Between 30-31km the trail looks like the moon. Grey green moss covers the floor, trees stripped of bark stretch up high on either side, the moonscape is a welcome boost as there is about 10km between aid stations in this section. Through the trees, standing on a rock were the most beautiful people I had ever seen. Peri and Simon were happy to see me at their aid station. I basked in their loveliness and filled up my bottles, ate some chups, got a fistful of gummy worms then jogged off.

What starts out as being a low point at 38km down the trails, can end up being a triumph once you work through the hard stuff and come out on top. Picture this; you’re going up yet another switchback, the climbing is slow and your focus doesn’t lift more than a few metres in front of your feet.

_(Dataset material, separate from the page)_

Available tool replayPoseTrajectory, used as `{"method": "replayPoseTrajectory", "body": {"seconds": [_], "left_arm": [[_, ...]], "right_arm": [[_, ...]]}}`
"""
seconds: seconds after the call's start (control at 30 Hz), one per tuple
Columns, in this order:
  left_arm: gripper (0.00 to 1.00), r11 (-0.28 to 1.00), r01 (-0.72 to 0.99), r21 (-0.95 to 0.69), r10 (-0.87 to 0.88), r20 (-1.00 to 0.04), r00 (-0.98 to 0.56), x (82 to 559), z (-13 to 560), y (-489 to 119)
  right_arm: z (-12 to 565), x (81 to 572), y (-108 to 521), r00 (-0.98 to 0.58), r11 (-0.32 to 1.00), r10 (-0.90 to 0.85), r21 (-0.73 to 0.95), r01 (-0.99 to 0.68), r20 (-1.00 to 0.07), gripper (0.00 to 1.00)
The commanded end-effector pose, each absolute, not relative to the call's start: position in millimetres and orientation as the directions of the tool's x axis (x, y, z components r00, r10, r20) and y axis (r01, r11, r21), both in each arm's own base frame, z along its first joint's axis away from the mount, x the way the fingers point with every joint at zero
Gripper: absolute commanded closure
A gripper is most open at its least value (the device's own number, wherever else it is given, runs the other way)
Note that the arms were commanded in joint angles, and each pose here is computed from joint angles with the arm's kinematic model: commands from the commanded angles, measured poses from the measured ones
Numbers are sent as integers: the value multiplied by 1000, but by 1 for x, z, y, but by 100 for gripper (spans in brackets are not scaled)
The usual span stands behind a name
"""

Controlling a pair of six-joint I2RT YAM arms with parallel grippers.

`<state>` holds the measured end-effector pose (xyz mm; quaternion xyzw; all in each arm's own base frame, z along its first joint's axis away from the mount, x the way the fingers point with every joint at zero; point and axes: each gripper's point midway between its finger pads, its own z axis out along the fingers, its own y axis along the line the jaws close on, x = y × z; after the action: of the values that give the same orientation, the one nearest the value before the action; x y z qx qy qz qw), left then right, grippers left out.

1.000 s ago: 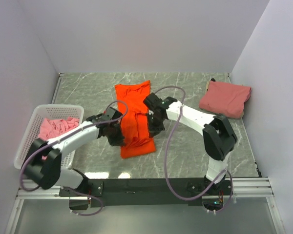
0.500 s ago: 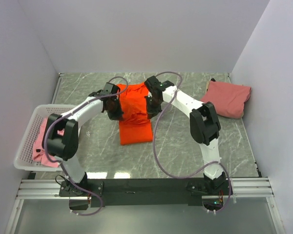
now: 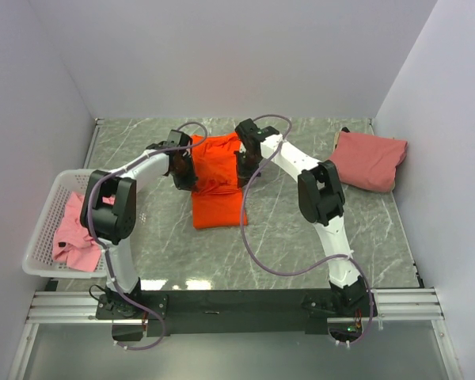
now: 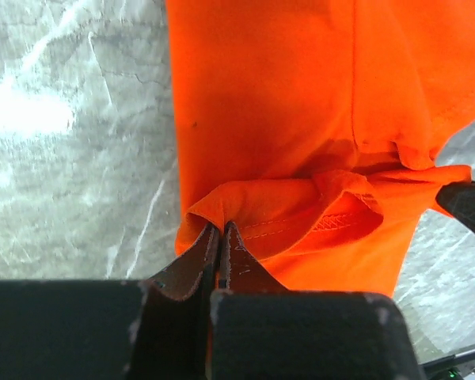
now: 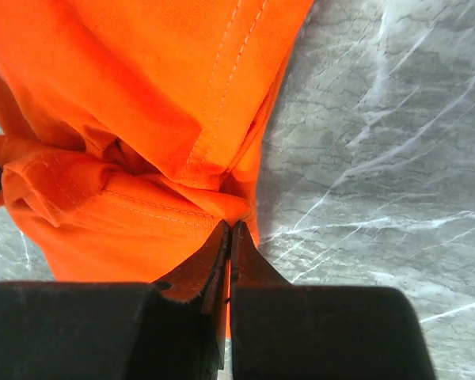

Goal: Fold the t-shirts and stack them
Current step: Fold the tshirt

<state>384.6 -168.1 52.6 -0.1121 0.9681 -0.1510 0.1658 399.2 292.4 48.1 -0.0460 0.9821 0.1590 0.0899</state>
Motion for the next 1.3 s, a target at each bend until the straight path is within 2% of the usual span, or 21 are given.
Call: {"method": "replayPoseTrajectory", "body": {"seconds": [0.0,0.03,0.07,0.1,0.13,0.17,0.2,0.27,0.3,0.47,0.6,0.73,0.87,1.03,1.27], "left_arm": [[98,931,-108,-348,-237,-355,-904,406,65,-172],[94,931,-106,-349,-238,-362,-901,410,65,-172],[88,932,-99,-347,-234,-372,-898,411,67,-171],[70,935,-97,-340,-232,-381,-895,414,68,-171],[60,937,-97,-335,-233,-394,-889,418,74,-170],[49,939,-96,-331,-234,-408,-883,420,79,-168],[29,941,-99,-325,-238,-423,-874,423,84,-166],[16,937,-103,-334,-258,-462,-848,428,105,-165],[7,934,-102,-341,-265,-475,-839,429,112,-165],[1,908,-60,-415,-303,-551,-778,412,158,-182],[1,877,22,-479,-289,-563,-774,375,160,-218],[1,848,43,-529,-263,-488,-832,329,123,-248],[1,845,83,-529,-201,-457,-867,296,90,-274],[1,884,101,-457,-139,-462,-876,283,52,-273],[1,898,184,-399,-26,-466,-884,260,29,-277]], "right_arm": [[57,404,293,-978,938,-64,322,-127,-198,100],[58,404,293,-978,937,-66,325,-129,-199,100],[59,404,293,-977,935,-66,329,-131,-202,95],[65,404,294,-975,933,-66,333,-136,-213,89],[67,404,293,-974,933,-65,333,-137,-216,75],[71,404,293,-972,932,-67,333,-141,-223,70],[81,405,292,-968,931,-65,333,-147,-244,67],[97,405,290,-959,928,-67,335,-162,-276,62],[103,405,289,-955,930,-65,328,-164,-290,61],[141,396,284,-931,913,-43,363,-184,-363,54],[144,380,278,-933,909,-22,381,-168,-359,53],[140,370,270,-938,917,-2,373,-140,-347,53],[140,359,266,-939,914,15,385,-126,-343,53],[127,338,262,-948,913,1,387,-129,-319,53],[125,327,260,-949,916,-20,374,-143,-315,53]]}}
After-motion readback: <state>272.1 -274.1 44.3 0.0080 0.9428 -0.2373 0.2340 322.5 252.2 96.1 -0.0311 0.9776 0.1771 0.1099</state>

The legs and the mind have given up (we’re counting) 16 times, three of those have been in the past 500 metres. Espresso love Gu? Yes please. It fights back as you try to squeeze it out, you shove the whole packet in your mouth then drag it out against your teeth to get every last sticky morsel.

Thanks for the gels new friend Tom, you’re a lifesaver! You found them at the last minute inside one of your trail shoes. Oh my god. His feet. His morbid looking toes touched that Gu packet. Do I have toe stuck in my teeth? I’ve run out of water again too how do I wash the Tom toe out of my mouth? *silent prayer*

People talk about hitting a wall at the 30km mark in a marathon, for this race that didn’t come for me until 40km. It was rough. I thought back to the advice from my friends that would carry me through, you have an awesome tan! No, that wasn’t it, try again. You are impossibly strong and fast. That’s it. Start believing it, if someone else thinks you can do it then put your head down and get it done.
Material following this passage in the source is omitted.